Harnessing multi-mode optical structure for chemical reactivity

The prospect of controlling chemical reactivity using frequency-tunable optical microcavities has materialized over the past decade, evolving into a fascinating yet challenging new field of polaritonic chemistry, a multidisciplinary domain at the intersection of quantum optics, chemical dynamics, and non-equilibrium many-body physics. While most theoretical efforts to date have focused on single-mode cavities, practical implementations in polaritonic chemistry typically involve planar optical cavities that support a series of equally spaced photon modes, determined by the cavity geometry. In this work, we present a numerically exact, fully quantum-mechanical study of chemical reactions in few-mode cavities, revealing two key scenarios by which multi-mode effects can enhance cavity-modified reactivity.
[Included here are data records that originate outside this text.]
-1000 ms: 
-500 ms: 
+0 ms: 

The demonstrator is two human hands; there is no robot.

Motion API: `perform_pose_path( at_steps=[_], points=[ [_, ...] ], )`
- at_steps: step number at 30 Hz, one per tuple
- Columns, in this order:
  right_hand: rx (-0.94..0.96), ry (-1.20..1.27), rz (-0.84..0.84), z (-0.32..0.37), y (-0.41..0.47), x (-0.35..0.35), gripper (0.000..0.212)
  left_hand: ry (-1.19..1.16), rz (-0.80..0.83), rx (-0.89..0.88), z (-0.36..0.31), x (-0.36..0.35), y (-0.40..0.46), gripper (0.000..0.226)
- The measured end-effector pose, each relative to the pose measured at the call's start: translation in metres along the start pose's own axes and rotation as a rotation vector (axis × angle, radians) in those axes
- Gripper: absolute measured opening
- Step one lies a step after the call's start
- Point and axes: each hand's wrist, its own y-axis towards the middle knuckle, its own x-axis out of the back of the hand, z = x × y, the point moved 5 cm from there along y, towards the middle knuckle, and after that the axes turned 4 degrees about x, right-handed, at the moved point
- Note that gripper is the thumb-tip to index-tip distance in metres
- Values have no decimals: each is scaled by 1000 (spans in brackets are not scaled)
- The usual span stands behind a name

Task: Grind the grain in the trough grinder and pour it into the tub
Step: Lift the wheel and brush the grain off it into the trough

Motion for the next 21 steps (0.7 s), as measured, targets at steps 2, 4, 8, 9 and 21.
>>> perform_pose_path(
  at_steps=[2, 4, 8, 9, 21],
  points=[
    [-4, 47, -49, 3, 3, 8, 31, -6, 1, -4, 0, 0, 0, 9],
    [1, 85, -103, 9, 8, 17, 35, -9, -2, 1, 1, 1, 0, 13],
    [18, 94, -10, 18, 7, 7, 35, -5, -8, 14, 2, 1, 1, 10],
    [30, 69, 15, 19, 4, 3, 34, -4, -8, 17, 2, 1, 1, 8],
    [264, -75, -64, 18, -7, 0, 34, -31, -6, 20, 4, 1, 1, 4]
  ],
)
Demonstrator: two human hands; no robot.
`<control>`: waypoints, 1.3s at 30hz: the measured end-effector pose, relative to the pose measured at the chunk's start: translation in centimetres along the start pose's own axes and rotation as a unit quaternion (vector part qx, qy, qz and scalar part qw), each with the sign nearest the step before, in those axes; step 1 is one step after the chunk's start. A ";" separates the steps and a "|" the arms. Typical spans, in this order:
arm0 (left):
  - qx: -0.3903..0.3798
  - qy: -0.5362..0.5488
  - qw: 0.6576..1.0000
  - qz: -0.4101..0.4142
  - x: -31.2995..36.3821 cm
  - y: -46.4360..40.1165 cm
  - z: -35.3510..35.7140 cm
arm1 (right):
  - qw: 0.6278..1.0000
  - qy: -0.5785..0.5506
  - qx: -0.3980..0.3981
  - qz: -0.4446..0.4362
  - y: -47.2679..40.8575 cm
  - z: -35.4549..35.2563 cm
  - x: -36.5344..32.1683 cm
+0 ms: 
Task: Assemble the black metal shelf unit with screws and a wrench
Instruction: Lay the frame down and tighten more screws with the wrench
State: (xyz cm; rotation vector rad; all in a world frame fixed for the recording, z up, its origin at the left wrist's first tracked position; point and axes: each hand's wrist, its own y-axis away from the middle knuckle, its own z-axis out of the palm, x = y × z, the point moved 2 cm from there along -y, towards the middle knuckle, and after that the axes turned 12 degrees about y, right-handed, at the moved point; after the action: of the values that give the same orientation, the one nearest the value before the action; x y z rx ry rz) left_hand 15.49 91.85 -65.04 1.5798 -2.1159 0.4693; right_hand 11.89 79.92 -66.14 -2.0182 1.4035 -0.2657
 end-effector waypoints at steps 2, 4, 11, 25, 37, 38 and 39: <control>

The first scenario emerges when the free spectral range is comparable to the single-mode Rabi splitting. In such cases, hybridization between a rate-decisive molecular vibration and a central resonant cavity mode reshapes the resonance landscape, enabling additional reaction pathways mediated by adjacent cavity modes. The second scenario exploits the intrinsic anharmonicity of molecular vibrations, which gives rise to multiple dipole-allowed transitions with distinct energies. Under multi-mode strong coupling, where different cavity modes individually resonate with these distinct transitions, multi-photon processes involving sequential absorption across multiple modes become accessible. This leads to a nontrivial and non-additive rate enhancement via cascade-like vibrational ladder climbing. Together, these findings offer new strategies for tailoring chemical reactivity by harnessing the structural richness of multi-mode structure, offering valuable insights for optimal experimental designs in polaritonic catalysis.